* **The task**
Where the line with "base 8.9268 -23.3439" appears in the records below, start there and transcribe each line exactly through the last.

* **Records excerpted from a collection**
┄┄┄┄┄┄┄┄┄┄

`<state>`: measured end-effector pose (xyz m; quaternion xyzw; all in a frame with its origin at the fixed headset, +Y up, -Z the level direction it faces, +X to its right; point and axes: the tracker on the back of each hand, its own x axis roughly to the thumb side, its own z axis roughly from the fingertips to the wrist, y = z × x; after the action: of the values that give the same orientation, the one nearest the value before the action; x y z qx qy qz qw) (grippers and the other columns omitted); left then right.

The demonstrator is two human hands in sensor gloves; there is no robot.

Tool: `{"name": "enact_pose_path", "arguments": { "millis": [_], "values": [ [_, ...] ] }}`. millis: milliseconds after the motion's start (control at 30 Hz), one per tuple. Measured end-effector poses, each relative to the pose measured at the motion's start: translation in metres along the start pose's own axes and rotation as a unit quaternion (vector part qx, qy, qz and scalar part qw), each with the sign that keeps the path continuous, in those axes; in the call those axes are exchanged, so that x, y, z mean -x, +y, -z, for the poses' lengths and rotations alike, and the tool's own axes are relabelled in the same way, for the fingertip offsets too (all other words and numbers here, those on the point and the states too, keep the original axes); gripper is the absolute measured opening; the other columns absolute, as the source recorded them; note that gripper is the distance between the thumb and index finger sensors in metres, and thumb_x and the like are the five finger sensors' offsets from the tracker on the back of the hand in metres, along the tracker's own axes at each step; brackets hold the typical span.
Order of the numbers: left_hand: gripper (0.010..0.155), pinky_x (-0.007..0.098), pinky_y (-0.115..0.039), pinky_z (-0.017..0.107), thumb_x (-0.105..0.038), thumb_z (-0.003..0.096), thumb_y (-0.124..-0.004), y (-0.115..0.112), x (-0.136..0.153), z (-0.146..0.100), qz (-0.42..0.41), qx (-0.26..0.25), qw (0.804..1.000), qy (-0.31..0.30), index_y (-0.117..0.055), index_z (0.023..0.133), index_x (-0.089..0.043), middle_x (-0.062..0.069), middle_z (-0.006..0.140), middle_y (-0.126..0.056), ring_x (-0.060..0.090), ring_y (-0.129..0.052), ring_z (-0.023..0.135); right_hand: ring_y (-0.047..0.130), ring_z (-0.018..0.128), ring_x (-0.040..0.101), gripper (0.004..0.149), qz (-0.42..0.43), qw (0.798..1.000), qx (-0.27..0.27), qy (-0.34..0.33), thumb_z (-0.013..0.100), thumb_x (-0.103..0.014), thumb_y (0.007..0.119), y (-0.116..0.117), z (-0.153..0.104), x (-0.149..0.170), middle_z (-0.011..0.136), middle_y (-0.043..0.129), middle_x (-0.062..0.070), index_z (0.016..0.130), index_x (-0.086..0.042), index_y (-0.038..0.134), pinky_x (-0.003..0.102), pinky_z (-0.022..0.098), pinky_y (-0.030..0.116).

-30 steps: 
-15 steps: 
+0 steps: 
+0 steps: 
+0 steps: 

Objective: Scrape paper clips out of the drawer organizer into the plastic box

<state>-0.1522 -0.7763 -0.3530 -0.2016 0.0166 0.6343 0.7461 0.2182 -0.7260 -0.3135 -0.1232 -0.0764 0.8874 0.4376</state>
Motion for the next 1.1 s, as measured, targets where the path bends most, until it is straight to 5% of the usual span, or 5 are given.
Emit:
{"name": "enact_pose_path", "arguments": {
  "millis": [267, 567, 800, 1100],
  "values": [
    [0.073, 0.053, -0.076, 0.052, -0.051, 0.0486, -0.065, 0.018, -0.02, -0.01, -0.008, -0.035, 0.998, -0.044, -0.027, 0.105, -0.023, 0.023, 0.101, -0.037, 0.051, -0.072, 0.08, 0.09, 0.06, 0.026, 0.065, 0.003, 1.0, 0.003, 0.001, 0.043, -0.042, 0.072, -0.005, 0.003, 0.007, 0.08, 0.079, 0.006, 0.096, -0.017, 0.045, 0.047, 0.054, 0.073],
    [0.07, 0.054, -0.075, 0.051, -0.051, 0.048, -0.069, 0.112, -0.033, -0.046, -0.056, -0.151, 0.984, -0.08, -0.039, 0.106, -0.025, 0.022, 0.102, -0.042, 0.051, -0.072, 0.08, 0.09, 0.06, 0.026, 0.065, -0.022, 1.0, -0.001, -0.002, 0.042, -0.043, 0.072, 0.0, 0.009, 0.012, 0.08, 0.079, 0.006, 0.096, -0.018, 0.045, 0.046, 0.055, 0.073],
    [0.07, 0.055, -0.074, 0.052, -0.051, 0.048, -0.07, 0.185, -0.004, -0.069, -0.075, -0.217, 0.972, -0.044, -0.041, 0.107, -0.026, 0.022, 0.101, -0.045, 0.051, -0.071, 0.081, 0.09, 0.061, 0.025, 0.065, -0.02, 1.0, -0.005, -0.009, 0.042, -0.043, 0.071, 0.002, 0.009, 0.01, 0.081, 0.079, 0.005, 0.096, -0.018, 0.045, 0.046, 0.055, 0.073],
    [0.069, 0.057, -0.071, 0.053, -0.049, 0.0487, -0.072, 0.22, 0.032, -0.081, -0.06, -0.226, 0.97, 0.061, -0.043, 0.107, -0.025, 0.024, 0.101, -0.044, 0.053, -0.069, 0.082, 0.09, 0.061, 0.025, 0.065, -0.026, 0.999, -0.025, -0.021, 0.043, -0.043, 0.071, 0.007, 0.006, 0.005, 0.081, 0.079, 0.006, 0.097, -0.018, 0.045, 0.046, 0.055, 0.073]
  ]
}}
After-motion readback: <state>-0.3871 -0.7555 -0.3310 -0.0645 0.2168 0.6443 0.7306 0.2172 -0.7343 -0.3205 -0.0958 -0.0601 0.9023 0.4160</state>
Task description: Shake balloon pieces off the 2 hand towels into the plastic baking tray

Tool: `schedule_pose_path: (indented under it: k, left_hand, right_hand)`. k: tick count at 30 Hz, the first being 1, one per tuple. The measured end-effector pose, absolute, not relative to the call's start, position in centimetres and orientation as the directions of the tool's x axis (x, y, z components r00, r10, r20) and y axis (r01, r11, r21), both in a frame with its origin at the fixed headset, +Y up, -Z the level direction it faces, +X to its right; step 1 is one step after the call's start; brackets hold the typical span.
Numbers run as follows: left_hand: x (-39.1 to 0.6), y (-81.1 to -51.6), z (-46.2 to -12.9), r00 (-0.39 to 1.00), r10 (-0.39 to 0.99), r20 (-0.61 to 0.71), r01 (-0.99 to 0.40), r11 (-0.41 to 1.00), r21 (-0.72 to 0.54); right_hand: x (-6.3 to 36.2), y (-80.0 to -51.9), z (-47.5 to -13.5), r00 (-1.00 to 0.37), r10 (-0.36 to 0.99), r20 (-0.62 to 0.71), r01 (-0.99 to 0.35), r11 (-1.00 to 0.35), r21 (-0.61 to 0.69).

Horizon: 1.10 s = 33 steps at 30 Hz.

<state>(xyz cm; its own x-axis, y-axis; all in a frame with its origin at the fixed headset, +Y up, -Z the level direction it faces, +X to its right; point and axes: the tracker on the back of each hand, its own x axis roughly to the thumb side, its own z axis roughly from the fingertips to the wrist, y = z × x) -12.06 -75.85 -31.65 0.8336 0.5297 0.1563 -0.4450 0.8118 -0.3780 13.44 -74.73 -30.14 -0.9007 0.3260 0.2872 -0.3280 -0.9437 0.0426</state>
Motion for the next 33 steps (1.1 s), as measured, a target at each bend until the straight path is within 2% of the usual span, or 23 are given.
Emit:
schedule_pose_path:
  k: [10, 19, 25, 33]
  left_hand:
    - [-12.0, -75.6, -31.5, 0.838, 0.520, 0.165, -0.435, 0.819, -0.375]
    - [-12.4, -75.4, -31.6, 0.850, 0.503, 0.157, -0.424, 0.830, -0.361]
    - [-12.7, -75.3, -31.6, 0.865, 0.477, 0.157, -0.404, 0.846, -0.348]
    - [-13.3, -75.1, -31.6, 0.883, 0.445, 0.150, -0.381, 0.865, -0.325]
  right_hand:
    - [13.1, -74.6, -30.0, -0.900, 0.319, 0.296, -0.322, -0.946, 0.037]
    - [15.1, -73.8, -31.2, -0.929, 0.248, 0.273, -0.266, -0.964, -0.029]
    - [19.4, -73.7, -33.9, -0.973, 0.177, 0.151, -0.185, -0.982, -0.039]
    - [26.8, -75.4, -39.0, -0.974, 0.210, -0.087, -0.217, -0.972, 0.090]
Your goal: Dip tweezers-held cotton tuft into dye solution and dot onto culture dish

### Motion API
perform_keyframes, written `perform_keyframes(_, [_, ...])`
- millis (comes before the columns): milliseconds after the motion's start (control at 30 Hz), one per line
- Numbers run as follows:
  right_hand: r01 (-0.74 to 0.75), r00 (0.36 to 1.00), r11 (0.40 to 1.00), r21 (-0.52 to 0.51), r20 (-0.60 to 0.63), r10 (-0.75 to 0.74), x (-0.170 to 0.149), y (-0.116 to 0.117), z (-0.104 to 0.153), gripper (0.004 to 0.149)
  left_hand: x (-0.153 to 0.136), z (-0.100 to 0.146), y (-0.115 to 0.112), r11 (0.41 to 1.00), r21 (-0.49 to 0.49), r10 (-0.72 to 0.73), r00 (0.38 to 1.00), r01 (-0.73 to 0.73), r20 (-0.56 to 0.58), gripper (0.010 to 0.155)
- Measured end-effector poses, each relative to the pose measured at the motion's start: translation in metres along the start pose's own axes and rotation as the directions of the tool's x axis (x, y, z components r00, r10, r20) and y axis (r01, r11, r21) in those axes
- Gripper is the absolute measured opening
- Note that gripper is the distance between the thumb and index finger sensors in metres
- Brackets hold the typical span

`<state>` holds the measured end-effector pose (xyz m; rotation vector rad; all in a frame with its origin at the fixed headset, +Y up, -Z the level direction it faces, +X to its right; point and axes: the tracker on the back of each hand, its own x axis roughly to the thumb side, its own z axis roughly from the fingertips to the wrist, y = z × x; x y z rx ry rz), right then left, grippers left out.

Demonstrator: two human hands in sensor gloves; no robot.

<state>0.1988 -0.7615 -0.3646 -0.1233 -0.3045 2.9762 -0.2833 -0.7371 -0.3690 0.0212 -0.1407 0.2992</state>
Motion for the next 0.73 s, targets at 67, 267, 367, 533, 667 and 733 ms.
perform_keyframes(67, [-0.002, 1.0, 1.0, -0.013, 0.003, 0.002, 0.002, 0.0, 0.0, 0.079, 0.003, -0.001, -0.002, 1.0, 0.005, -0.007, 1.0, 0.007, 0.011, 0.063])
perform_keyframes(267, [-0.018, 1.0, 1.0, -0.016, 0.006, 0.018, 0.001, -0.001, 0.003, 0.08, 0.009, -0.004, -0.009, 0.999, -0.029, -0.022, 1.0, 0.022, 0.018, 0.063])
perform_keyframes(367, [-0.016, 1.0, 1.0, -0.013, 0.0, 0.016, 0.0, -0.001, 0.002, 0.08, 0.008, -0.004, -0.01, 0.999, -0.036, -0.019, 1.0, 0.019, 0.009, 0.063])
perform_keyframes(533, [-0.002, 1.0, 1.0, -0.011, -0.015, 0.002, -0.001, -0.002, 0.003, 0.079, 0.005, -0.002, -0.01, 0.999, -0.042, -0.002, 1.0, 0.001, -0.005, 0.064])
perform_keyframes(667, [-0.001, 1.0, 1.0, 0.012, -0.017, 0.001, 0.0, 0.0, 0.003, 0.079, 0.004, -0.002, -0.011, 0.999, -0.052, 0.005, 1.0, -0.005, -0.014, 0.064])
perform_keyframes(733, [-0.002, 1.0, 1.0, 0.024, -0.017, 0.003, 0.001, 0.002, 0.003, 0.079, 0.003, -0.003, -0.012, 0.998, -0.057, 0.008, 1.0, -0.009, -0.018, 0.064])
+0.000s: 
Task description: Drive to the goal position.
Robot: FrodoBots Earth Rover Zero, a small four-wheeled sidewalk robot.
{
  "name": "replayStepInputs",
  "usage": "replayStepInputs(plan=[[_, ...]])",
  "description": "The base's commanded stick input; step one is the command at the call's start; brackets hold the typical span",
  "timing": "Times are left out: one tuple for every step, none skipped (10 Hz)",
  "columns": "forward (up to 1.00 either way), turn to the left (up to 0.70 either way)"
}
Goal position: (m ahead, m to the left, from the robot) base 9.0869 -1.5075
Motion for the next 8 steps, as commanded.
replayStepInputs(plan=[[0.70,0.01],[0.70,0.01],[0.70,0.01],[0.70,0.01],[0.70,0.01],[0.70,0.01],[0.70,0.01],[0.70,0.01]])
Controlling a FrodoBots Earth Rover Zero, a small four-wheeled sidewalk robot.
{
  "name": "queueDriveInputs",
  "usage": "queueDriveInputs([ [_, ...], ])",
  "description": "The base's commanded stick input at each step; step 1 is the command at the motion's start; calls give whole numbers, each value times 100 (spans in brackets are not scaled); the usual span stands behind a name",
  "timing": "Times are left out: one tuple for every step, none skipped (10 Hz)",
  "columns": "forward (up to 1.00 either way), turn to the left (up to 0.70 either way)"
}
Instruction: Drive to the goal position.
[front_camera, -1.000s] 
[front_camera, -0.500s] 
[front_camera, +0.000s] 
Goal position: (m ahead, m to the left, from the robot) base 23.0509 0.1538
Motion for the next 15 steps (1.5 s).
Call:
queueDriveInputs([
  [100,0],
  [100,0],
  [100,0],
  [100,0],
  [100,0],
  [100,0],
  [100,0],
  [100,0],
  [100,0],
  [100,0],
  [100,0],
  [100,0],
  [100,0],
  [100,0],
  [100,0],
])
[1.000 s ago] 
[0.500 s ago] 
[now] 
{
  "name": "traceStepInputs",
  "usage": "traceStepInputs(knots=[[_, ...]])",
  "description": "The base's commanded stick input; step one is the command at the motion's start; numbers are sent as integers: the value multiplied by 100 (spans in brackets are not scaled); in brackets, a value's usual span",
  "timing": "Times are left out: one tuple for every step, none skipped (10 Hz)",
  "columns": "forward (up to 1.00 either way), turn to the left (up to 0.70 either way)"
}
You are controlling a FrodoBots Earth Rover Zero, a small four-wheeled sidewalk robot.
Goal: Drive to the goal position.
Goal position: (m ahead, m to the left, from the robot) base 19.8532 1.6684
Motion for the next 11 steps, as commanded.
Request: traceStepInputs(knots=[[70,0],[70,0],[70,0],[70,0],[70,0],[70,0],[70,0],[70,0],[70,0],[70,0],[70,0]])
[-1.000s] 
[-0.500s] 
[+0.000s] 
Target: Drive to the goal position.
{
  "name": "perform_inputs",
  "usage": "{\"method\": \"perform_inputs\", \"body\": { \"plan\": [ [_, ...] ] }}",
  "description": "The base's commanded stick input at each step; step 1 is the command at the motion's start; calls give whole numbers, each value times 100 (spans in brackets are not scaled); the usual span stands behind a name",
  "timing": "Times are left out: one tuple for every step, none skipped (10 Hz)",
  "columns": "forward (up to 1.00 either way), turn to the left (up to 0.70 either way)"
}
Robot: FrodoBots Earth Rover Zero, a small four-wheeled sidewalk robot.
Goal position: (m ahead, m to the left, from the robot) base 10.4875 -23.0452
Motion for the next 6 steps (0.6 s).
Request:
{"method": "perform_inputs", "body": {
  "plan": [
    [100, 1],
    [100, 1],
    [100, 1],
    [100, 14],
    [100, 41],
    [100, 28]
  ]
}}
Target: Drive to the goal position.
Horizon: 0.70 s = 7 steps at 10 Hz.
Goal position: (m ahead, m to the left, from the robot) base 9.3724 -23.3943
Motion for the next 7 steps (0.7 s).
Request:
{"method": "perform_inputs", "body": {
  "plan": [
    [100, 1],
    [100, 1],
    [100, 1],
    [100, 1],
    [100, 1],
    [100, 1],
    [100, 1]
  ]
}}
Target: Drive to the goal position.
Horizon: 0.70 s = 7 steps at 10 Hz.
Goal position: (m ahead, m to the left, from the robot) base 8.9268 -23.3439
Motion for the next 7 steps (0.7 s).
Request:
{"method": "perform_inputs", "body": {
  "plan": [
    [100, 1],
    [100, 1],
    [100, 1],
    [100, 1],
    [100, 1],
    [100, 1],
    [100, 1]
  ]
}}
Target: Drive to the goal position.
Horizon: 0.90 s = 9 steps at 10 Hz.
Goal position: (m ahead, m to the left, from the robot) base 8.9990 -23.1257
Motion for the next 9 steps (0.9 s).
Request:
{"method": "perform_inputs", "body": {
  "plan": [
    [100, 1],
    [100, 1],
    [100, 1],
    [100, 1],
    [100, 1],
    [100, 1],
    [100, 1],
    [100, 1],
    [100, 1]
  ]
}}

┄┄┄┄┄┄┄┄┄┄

* **Exercise answer**
Goal position: (m ahead, m to the left, from the robot) base 8.9268 -23.3439
Motion for the next 7 steps (0.7 s).
Request:
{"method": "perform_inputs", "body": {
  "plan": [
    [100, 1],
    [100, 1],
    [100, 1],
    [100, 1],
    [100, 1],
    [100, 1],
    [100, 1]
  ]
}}
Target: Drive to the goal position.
Horizon: 0.90 s = 9 steps at 10 Hz.
Goal position: (m ahead, m to the left, from the robot) base 8.9990 -23.1257
Motion for the next 9 steps (0.9 s).
Request:
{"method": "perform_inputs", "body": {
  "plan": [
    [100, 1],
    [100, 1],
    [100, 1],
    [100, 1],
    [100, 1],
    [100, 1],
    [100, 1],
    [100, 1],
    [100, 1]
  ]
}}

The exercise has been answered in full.